Which lines of the records contain "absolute"? Collect every one of them.

----------

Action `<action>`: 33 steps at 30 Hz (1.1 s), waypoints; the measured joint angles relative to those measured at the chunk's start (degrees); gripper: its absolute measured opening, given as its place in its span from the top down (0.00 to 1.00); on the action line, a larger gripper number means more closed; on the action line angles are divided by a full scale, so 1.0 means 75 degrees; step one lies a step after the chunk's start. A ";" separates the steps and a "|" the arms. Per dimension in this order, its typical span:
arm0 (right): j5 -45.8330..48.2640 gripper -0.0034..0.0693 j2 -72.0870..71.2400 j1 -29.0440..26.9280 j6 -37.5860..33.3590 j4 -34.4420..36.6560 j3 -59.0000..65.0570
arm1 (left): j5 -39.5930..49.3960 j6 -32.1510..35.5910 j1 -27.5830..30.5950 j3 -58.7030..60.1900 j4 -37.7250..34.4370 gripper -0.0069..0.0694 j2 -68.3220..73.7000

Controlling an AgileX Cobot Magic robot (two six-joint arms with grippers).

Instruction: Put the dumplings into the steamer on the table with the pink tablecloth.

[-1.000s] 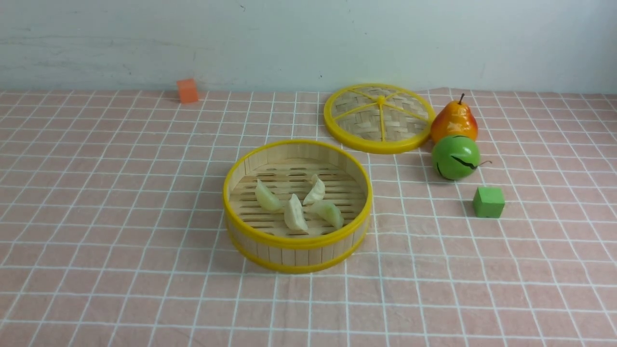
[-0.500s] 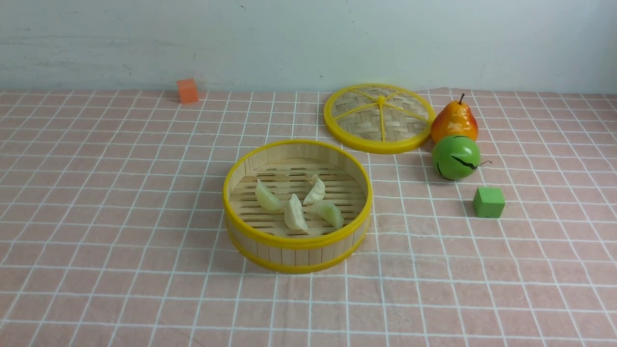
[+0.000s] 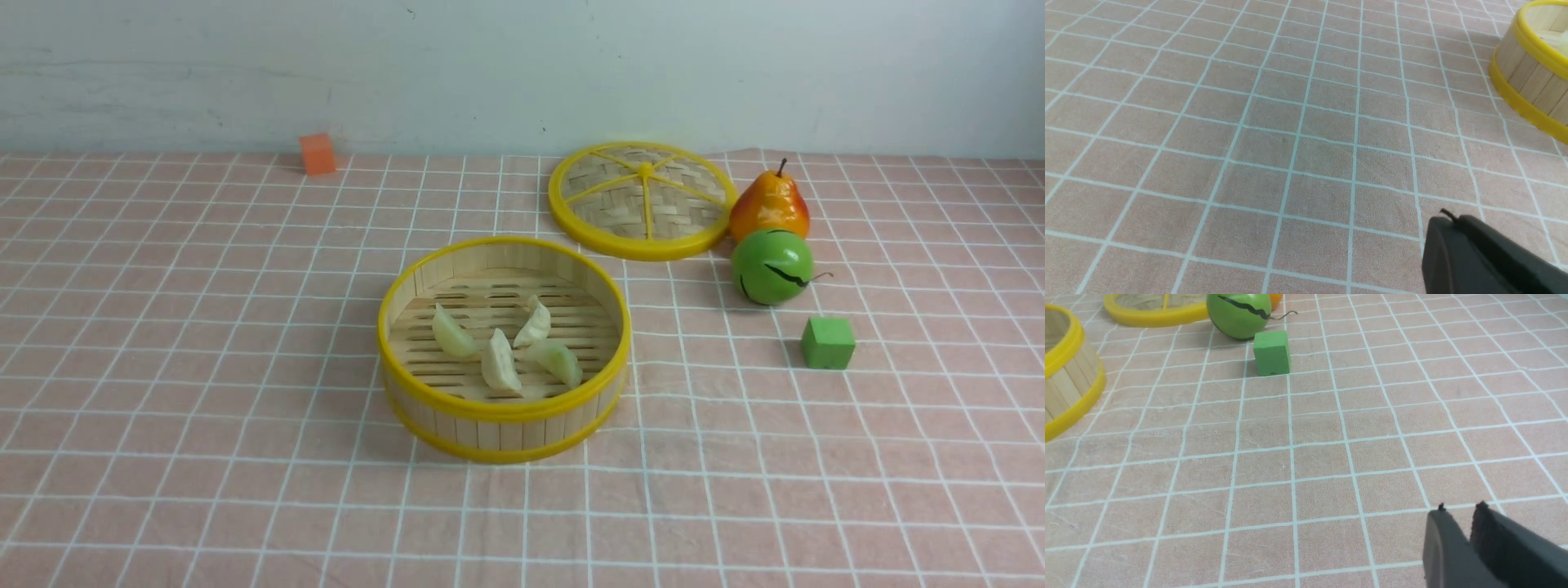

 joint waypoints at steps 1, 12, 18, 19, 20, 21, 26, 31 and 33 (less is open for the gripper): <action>0.0000 0.80 0.0000 0.0000 0.0000 0.0000 0.0000 | 0.0000 0.0000 0.0000 0.0000 0.0000 0.93 0.0000; 0.0000 0.78 0.0000 0.0000 0.0000 0.0000 0.0000 | 0.0000 0.0000 0.0000 0.0000 0.0000 0.93 0.0000; 0.0000 0.77 0.0000 0.0000 0.0000 0.0000 0.0000 | 0.0000 0.0000 0.0000 0.0000 0.0000 0.92 0.0000; 0.0000 0.77 0.0000 0.0000 0.0000 0.0000 0.0000 | 0.0000 0.0000 0.0000 0.0000 0.0000 0.92 0.0000; 0.0000 0.77 0.0000 0.0000 0.0000 0.0000 0.0000 | 0.0000 0.0000 0.0000 0.0000 0.0000 0.92 0.0000; 0.0000 0.77 0.0000 0.0000 0.0000 0.0000 0.0000 | 0.0000 0.0000 0.0000 0.0000 0.0000 0.92 0.0000; 0.0000 0.76 0.0000 0.0000 0.0000 0.0000 0.0000 | 0.0000 0.0000 0.0000 0.0000 0.0000 0.91 0.0000; 0.0000 0.76 0.0000 0.0000 0.0000 0.0000 0.0000 | 0.0000 0.0000 0.0000 0.0000 0.0000 0.91 0.0000; 0.0000 0.76 0.0000 0.0000 0.0000 0.0000 0.0000 | 0.0000 0.0000 0.0000 0.0000 0.0000 0.91 0.0000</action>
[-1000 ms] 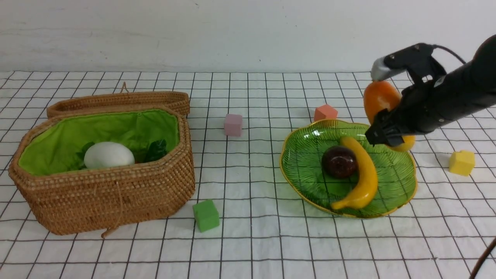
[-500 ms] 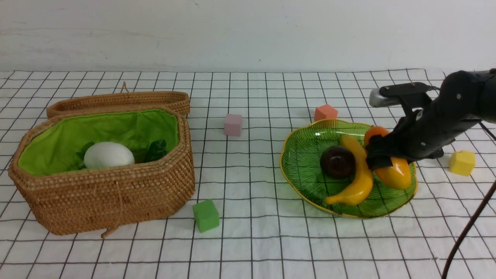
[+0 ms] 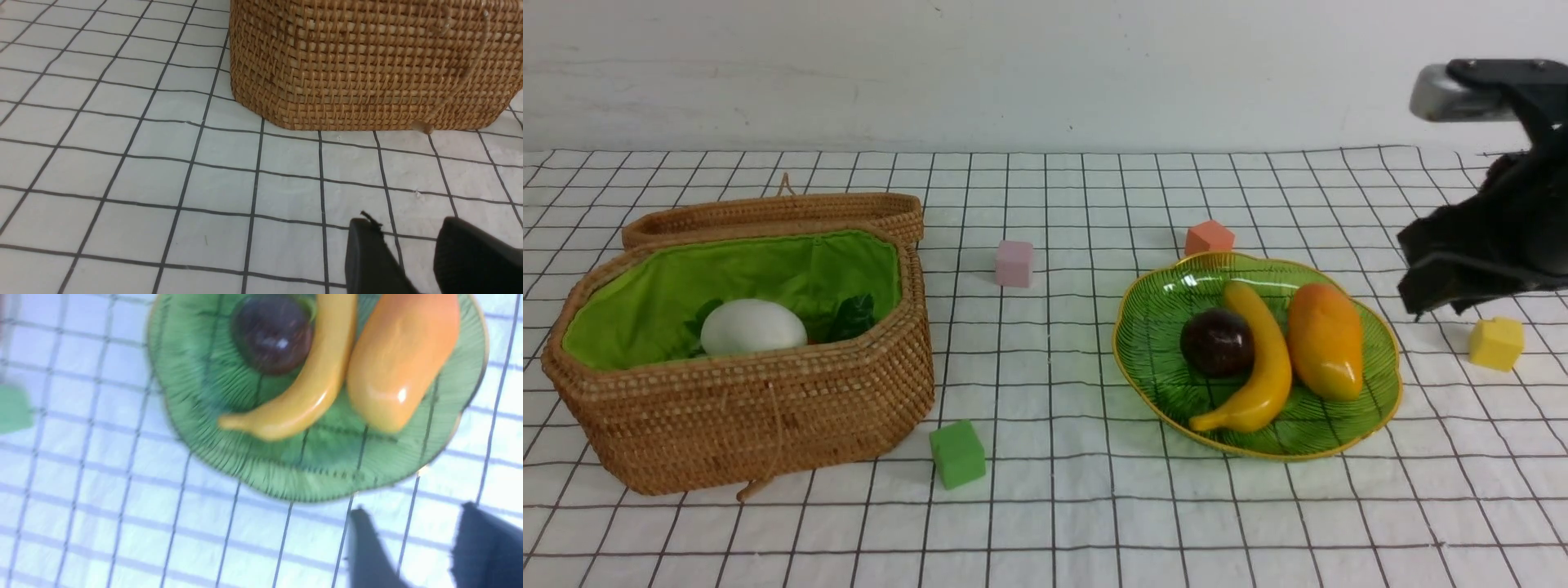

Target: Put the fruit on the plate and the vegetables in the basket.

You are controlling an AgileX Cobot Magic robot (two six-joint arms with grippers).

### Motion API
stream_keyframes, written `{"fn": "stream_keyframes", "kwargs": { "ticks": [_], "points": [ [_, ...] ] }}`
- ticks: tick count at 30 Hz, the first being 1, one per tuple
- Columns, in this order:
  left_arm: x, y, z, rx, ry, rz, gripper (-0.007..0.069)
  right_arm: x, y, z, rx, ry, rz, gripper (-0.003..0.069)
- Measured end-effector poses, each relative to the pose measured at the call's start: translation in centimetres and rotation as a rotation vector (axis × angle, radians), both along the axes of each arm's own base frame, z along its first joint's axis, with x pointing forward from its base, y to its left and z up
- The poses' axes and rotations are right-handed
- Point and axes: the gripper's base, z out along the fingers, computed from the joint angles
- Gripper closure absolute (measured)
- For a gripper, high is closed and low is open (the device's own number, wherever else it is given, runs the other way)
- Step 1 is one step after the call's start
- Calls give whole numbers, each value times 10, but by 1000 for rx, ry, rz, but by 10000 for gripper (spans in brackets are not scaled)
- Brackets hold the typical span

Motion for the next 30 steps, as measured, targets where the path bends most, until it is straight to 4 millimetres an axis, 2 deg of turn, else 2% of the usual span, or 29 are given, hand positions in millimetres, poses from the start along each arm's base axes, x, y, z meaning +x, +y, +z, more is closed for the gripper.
{"fn": "stream_keyframes", "kwargs": {
  "ticks": [2, 5, 12, 19, 23, 27, 30],
  "points": [
    [0, 0, 0, 0, 0, 0, 386, -23, -2, 21, 3, -32, 12, 562],
    [0, 0, 0, 0, 0, 0, 386, -40, -4, 35, 4, -60, 19, 659],
    [0, 0, 0, 0, 0, 0, 386, -63, -7, 52, 7, -94, 28, 667],
    [0, 0, 0, 0, 0, 0, 386, -64, -7, 52, 2, -93, 28, 666],
    [0, 0, 0, 0, 0, 0, 386, -71, -11, 60, -24, -164, 17, 664],
    [0, 0, 0, 0, 0, 0, 386, -92, -21, 91, -74, -427, -23, 664],
    [0, 0, 0, 0, 0, 0, 386, -116, -30, 98, -109, -593, -58, 662]
  ]
}}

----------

» **Answer to this exercise**:
Action `<action>`: 33 steps at 30 Hz (1.1 s), waypoints; the measured joint angles relative to those measured at the chunk's start (degrees); gripper: its absolute measured opening, given as its place in its span from the top down (0.00 to 1.00); on the action line, a larger gripper number means more closed; on the action line angles are divided by a full scale, so 1.0 means 75 degrees; step one lies a step after the chunk's start. A ";" separates the steps and a "|" the arms. Per dimension in this order, its typical span:
- Gripper closure absolute (measured)

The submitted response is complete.